/go-concurrent-ft

Concurrent File transfer using golang

Primary LanguageGo

Concurrent File transfer Using Golang

As a part of CS301 Operating Systems course


Problem Statement

Build a Client-Server system in GO with multiple servers to download a file from. The client can request a file and get a list of servers which have this file.
The Client can then concurrently download chunks of the requested file from the available servers concurrently.
Use xxhash for hashing. This has to be implemented using sockets only. No HTTP.


Objectives

Important objectives we had in mind were -

  1. Client should have a single service from where it can get the addresses of servers which have the required file
  2. Minimal processing at the server side to keep the chunk sending service fast
  3. Concurrent download from all the available servers which have the file without blocking any download
  4. Minimize RAM utilization during download as fast download speeds and slow writing speeds can result in memory shortage in the RAM
  5. More amount of data to be downloaded from servers which have higher bandwidth connection with the client for more efficiency
  6. Minimize the downtime between download requests to the servers

Application Logic

  1. There are 3 components:
    1. The Client
    2. The Server
    3. The Controller
  2. The controller is the first one to start, then all the servers connect to it and send it information of the files that they have and their listen addresses
  3. The client can then connect to the controller and send the filename of the file it wants
  4. The controller then sends to the client the xxhash of the requested file and the addresses of the servers having the file
  5. The client then creates the chunk requests and puts them to a channel
  6. The worker threads concurrently start executing the jobs from the jobs channel and download the chunks from the servers
  7. The downloaded chunks are stored in temporary files
  8. The client then assembles the downloaded chunks into the final file


Networks challenges require OS solutions

We tried to solve network related challenges using primitives taught in the OS course as this is a project for the OS course.

  • There can be a scenario where the bandwidth between client and one server is very low and the bandwidth between client and other servers is high
  • Using a round robin method to distribute workloads is a bad idea as the one with low bandwidth is likely to be the performance bottleneck
  • Developers solve this problem by varying the chunk size proportional to the bandwidth, but we tried to do something different using Concurrency
  • We kept the chunk size small, and let the worker threads take up a job from the Jobs Channel as soon as they are done with their current job of downloading a chunk
  • This way, the thread associated with higher bandwidth server will end up downloading more chunks than the one associated with lower bandwidth channel

Code Structure and Usage

The code structure is as shown below -

USAGE - According to the host being a server/client/controller, build the executable.

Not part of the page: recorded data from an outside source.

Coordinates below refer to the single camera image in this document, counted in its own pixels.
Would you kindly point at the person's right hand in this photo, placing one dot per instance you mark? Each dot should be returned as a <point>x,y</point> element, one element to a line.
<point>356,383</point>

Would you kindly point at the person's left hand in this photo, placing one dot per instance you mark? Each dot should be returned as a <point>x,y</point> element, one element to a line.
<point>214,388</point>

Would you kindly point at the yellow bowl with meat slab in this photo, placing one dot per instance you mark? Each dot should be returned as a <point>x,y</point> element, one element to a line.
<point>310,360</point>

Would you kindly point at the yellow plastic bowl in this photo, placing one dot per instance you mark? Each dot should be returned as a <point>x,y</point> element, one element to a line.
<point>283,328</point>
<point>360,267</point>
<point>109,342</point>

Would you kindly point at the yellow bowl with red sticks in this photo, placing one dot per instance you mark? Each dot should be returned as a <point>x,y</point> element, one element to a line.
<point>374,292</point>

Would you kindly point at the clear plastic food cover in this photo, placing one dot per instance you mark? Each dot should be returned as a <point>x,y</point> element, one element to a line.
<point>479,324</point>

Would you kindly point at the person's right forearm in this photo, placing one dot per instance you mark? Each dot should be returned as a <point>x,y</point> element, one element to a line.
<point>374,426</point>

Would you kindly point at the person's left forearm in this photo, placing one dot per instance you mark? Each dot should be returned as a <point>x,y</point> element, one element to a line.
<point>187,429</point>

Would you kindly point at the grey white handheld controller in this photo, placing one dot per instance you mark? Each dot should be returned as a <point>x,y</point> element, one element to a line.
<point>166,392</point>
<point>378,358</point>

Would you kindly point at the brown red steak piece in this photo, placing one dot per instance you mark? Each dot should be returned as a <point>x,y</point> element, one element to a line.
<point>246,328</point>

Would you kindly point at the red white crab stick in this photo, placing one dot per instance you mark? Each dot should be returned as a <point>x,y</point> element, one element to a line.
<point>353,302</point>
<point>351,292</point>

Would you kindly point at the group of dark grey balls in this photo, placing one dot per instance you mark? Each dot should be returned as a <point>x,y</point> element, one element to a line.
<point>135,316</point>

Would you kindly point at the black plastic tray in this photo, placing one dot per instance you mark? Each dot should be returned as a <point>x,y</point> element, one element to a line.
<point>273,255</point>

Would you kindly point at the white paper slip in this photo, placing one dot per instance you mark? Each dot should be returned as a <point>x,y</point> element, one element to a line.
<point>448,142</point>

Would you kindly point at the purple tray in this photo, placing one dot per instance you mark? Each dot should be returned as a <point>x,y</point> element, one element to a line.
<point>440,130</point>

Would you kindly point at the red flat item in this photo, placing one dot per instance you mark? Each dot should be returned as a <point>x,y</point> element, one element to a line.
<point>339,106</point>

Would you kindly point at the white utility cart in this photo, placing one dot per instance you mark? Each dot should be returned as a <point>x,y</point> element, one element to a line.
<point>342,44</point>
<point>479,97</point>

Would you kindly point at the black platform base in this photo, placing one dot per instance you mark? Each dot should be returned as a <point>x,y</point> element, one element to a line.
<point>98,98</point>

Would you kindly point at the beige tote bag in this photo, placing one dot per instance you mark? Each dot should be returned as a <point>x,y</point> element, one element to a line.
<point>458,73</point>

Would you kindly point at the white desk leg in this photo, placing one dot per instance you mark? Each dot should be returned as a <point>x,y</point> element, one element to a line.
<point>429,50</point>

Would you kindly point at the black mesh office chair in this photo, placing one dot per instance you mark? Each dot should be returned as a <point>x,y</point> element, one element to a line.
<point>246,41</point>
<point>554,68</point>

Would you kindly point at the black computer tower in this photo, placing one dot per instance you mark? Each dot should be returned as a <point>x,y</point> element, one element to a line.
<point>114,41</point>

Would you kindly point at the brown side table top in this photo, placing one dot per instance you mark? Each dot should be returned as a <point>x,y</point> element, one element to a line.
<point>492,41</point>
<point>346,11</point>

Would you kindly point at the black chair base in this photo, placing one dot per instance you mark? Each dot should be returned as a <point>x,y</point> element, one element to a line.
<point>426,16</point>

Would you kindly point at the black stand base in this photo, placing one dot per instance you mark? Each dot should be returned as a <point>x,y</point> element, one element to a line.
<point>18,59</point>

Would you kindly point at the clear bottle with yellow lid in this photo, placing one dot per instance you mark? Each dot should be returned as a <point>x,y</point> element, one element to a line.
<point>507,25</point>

Eg for the client -

$ go build client.go clientHelpers.go

Then run the executable

For the server, the files that are to be served should be in the library directory inside the server directory.


Limitations

  1. As we have tried to limit the RAM usage, the maximum download throughput is limited to Number of threads * Disk concurrent write speed
  2. Having connections as fast as the disk write speed is pretty rare on the client side, but the limitation is worth mentioning

Further scope of development

  1. The concurrent download can be made a hybrid of buffering in the RAM and writing to the disk
  2. Finding the perfect balance can limit the RAM usage to a certain extent and still have fast downloads
  3. Adding an SSL layer on top of the application
  4. Adding timeouts and other network related features

Conclusion

The software works fine with different types of files which are not too large in size. The download speed is never bottlenecked by a single slow bandwidth connection when other connections have high bandwidth.

Testing on Mininet, we kept the bandwidth of 5 connections above the disk write speed and varied the bandwidth of 1 client to server connection. Here are the results:

As we can see, the download time is not very much influenced by change in the minimum bandwidth of the multiple client-server connections. This shows that number of chunks downloaded from each server is proportional to the bandwidth of the connection.